**Exercise brief:** Look below for the line containing "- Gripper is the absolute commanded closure"; from there through the line containing "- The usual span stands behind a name", both lines included, please set down each line exactly and nothing else.

[Given information — start]

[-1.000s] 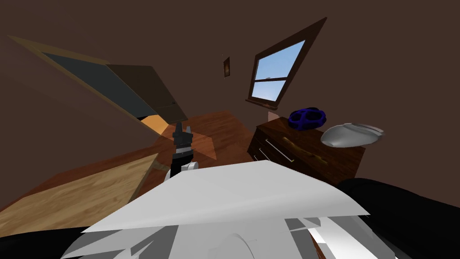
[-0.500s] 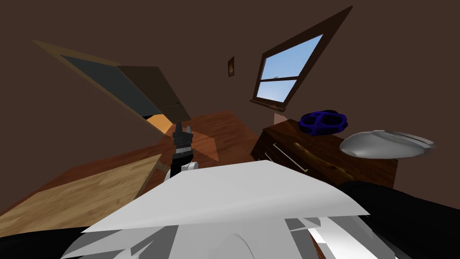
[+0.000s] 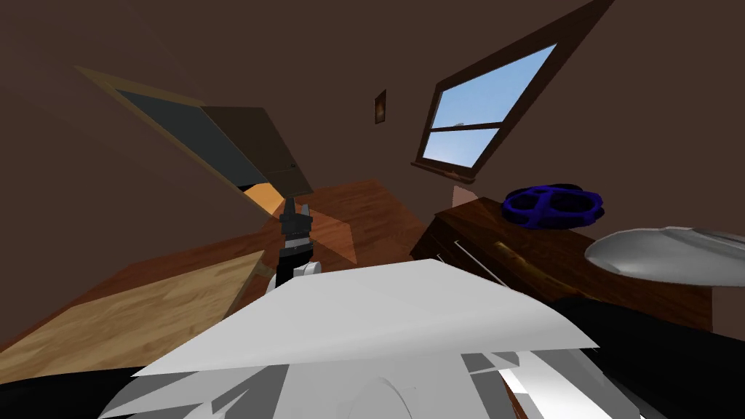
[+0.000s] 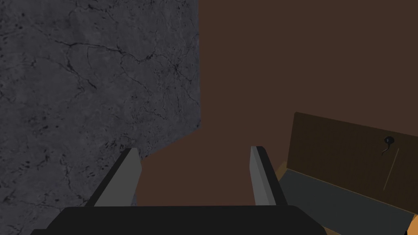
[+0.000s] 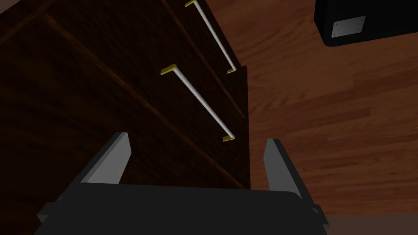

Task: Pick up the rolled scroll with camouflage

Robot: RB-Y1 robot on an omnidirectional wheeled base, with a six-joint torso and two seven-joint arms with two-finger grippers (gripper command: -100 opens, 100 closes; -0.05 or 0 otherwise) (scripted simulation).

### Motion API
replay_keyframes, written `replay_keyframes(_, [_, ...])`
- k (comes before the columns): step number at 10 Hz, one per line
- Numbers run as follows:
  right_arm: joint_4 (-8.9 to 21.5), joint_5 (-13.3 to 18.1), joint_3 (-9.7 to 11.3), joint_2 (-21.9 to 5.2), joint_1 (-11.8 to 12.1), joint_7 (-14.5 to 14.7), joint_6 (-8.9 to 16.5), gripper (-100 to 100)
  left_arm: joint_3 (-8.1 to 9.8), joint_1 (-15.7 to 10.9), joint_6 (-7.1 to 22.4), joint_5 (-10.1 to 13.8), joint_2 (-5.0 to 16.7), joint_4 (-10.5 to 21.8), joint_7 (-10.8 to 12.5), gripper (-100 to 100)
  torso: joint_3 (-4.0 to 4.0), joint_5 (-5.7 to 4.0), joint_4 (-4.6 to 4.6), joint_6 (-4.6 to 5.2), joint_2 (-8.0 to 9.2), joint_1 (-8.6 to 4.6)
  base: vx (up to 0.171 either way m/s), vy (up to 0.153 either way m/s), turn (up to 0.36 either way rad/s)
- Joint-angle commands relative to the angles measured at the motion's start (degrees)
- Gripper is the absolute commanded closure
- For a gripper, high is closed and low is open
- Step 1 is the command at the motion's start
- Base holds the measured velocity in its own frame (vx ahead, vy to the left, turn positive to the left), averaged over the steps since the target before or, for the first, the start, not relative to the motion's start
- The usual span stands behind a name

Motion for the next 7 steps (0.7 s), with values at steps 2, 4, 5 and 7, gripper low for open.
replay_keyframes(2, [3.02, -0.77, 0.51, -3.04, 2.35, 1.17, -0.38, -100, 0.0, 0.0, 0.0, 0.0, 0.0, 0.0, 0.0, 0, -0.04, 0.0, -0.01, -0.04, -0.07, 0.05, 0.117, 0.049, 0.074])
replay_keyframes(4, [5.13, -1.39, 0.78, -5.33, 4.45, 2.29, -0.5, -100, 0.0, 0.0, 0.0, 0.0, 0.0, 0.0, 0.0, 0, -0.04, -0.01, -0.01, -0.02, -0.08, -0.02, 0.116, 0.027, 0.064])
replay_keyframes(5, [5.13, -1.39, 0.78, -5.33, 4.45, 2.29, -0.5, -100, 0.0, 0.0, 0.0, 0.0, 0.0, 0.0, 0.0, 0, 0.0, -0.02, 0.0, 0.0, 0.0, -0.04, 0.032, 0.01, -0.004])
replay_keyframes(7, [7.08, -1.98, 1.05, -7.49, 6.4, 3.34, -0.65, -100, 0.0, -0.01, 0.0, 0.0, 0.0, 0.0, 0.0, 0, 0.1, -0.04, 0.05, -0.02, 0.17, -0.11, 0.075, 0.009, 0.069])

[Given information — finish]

**Task solution:**
- Gripper is the absolute commanded closure
- For a gripper, high is closed and low is open
- Step 1 is the command at the motion's start
- Base holds the measured velocity in its own frame (vx ahead, vy to the left, turn positive to the left), averaged over the steps since the target before or, for the first, the start, not relative to the motion's start
- The usual span stands behind a name

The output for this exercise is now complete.